Why so few Scots at Edinburgh now? On Saturday past, I judged a public speaking competition, and the kids were just great – inspiringly clever, thoughtful young people from all sorts of backgrounds. No doubt many of them would like to study at Edinburgh. But alas, most of them won’t be able to because of the funding model which the universities bear.
Scottish students at Scottish universities pay no tuition fees! It’s great! The Scottish Government pays them! Except of course, the Scottish Government DOESN’T pay anything like the real amount per head, leaving universities like Edinburgh and St Andrews to recruit the vast majority of their students from the rest of the UK and from abroad. There are a huge number of Chinese students at Edinburgh, and let’s be honest, that’s because they pay 35k a year in tuition fees.
The Government does pay more for some categories of Scottish students – students who are disadvantaged according to a list of categories. This, in my view, is a very good thing. But – if you want to do a competitive course at a top Scottish University, pressure on places, and on finances, means that the only Scottish students in these courses are these specially funded students, who then end up in the lecture theatres with large bunches of students from England, America and China, all wealthy enough to pay the considerable tuition fees. There isn’t, it seems, a mix at all. Each group keeps to itself; I hear from the inside that the effect on teaching is disastrous. Where are the Cameron Wyllie’s of yesteryear – upwardly mobile working class young people from Scotland? Well, they aren’t doing English or Law or Economics etc etc at the University of Edinburgh anymore, because their parents aren’t ALLOWED to pay fees, so they can’t compete with the posh kids from down south.

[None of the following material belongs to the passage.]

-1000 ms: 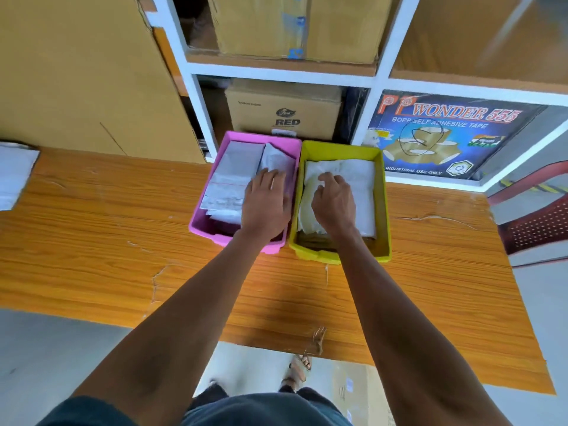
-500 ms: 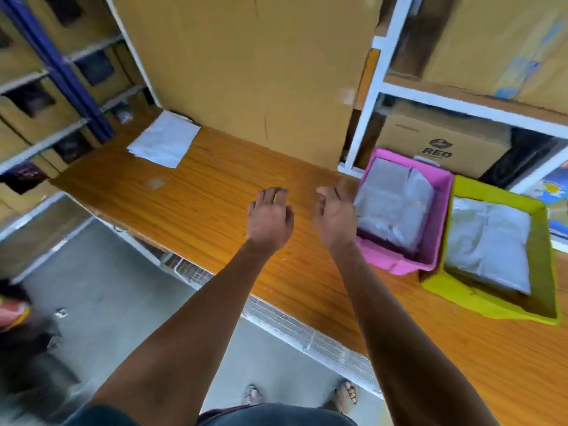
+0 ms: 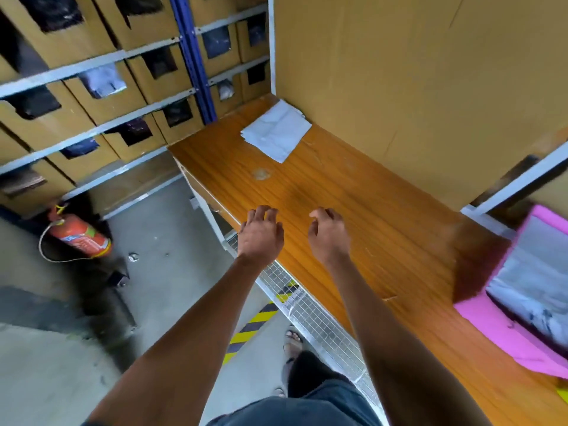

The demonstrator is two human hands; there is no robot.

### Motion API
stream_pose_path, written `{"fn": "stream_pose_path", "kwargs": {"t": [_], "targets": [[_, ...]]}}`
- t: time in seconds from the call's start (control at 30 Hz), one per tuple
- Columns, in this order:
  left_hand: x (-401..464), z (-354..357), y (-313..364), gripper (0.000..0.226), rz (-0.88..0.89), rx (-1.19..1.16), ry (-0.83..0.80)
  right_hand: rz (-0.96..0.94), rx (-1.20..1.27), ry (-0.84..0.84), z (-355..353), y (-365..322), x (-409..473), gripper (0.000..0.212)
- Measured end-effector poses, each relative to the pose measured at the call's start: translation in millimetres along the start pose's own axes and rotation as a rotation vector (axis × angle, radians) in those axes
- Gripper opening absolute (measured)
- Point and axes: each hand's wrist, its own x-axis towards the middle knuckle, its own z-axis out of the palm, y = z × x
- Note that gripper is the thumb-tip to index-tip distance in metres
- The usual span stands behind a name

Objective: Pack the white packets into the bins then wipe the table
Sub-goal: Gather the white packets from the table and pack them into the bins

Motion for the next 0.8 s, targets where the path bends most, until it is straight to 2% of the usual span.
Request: {"fn": "stream_pose_path", "kwargs": {"t": [0.27, 0.5, 0.8], "targets": [[80.5, -20.4, -72.6, 0.046, -0.082, 0.03, 0.034, -0.018, 0.047, -0.055, 68.5, -54.0, 107.2, 0.027], [161.9, -40.3, -136.8, 0.057, -0.153, 0.022, 0.079, -0.076, 0.108, -0.077, 117.3, -102.8, 190.7, 0.022], [216.0, -42.7, -205.9, 0.039, -0.249, -0.029, 0.101, -0.134, 0.099, -0.203, 177.6, -156.4, 252.2, 0.029]]}}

So – and this will never happen, because the SNP government, encouraged by the Greens during their wee shot at governing (like a schoolboy driving a sports car on a Groupon voucher) are obsessed by universal benefits. If they instead let middle class parents tick a box saying ‘will pay fees’ and thus compete with students from England, the vast sums of money saved would enable more money to be spent supporting genuinely needy kids through maintenance grants, and would create a more equable, less fragmented, environment. And it might not be necessary for a university in the heart of Scotland’s capital to be protecting the feelings of its young Scottish undergraduates, the minority in their midst.

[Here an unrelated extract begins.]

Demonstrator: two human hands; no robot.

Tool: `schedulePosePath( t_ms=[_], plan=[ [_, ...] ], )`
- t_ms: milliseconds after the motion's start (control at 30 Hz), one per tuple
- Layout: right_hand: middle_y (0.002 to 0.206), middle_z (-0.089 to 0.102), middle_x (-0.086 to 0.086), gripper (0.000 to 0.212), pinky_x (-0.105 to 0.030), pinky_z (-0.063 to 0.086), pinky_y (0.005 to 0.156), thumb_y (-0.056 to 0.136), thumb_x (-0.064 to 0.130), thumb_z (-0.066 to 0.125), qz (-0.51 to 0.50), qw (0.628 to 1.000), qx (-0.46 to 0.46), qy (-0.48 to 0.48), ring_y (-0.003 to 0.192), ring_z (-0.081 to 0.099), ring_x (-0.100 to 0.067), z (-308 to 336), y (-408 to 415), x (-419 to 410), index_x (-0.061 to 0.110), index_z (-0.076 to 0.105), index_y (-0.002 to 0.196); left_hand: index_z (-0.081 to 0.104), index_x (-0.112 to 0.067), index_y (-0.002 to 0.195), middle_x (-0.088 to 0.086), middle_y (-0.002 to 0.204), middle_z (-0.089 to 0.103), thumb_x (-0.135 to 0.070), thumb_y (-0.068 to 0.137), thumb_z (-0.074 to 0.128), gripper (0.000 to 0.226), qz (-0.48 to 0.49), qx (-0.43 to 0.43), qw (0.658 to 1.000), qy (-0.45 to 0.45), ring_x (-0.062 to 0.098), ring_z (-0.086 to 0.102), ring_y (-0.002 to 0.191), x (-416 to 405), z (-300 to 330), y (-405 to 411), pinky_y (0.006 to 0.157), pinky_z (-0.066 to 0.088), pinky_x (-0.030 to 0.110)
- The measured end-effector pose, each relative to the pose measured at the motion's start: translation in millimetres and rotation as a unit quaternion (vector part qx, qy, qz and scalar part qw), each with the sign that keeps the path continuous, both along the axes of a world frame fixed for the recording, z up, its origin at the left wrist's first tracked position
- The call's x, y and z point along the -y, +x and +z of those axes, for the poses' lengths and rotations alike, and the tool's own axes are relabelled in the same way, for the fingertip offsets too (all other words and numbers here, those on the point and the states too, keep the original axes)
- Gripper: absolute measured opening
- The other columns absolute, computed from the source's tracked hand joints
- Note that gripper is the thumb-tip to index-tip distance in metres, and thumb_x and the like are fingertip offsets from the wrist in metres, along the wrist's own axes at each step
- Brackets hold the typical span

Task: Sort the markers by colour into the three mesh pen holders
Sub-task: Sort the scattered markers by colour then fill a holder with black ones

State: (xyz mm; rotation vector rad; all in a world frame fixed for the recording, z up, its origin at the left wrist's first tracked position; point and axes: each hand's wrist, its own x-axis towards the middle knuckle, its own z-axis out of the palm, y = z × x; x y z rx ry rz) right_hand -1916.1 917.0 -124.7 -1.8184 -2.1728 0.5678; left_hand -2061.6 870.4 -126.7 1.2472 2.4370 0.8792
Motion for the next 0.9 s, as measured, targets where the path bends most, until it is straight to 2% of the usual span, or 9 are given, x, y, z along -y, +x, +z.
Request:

(I’m still raging, by the way).
First published on the author’s A House in Joppa blog
Featured image: Old College Quad, via Theoden sA, own work, CC-BY-SA-3.0
Alex. Sinclair says
I have never considered myself to be working class, middle class, or any other class; I am just me. I was the first in the family to go to university and indeed , apart from my father, I came from generations of miners. At uni (Glasgow) I was friends with whoever I got on with regardless of social background. I don’t get this class thing which seems to me to be some sort of historical anachronism.

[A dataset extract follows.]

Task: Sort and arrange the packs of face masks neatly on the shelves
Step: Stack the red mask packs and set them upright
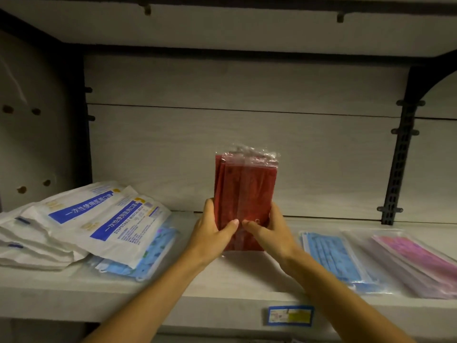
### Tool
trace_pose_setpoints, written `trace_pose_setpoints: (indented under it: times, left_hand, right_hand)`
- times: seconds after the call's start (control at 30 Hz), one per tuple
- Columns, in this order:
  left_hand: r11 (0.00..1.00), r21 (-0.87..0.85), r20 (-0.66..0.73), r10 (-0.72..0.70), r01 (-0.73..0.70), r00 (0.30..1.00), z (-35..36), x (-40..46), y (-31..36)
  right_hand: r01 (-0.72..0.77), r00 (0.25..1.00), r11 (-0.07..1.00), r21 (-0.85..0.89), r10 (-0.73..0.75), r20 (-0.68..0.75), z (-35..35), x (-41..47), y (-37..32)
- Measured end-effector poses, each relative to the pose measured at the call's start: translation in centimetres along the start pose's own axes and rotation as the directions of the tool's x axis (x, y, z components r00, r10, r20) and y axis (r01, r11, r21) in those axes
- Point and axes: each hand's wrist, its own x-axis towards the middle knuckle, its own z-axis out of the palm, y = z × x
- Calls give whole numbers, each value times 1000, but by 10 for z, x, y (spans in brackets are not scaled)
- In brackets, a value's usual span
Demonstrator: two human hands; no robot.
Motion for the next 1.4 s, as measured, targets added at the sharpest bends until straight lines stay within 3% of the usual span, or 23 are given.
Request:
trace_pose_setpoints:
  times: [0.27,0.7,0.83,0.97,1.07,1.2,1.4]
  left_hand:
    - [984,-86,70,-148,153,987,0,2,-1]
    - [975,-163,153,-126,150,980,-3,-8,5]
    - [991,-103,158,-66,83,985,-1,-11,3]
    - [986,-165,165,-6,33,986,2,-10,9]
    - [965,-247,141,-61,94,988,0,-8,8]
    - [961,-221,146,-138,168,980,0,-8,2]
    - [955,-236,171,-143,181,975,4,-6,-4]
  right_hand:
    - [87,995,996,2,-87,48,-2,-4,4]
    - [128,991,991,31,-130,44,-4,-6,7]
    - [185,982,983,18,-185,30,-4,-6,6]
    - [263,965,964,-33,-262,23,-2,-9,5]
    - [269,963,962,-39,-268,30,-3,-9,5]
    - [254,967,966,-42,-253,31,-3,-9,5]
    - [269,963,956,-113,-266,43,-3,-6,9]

Edinburgh university would have been better to stay silent and let the students get on with it. As for the SNP policy on tuition fees they seem to like to extol it as one of their successes without ever bothering to check what the practical effect of it is. Some time ago I was speaking with a professor at a university and we got on to the subject of issues that could adversely affect his sector; his comment was that the biggest disaster that could affect his university would be the collapse of the Chinese economy.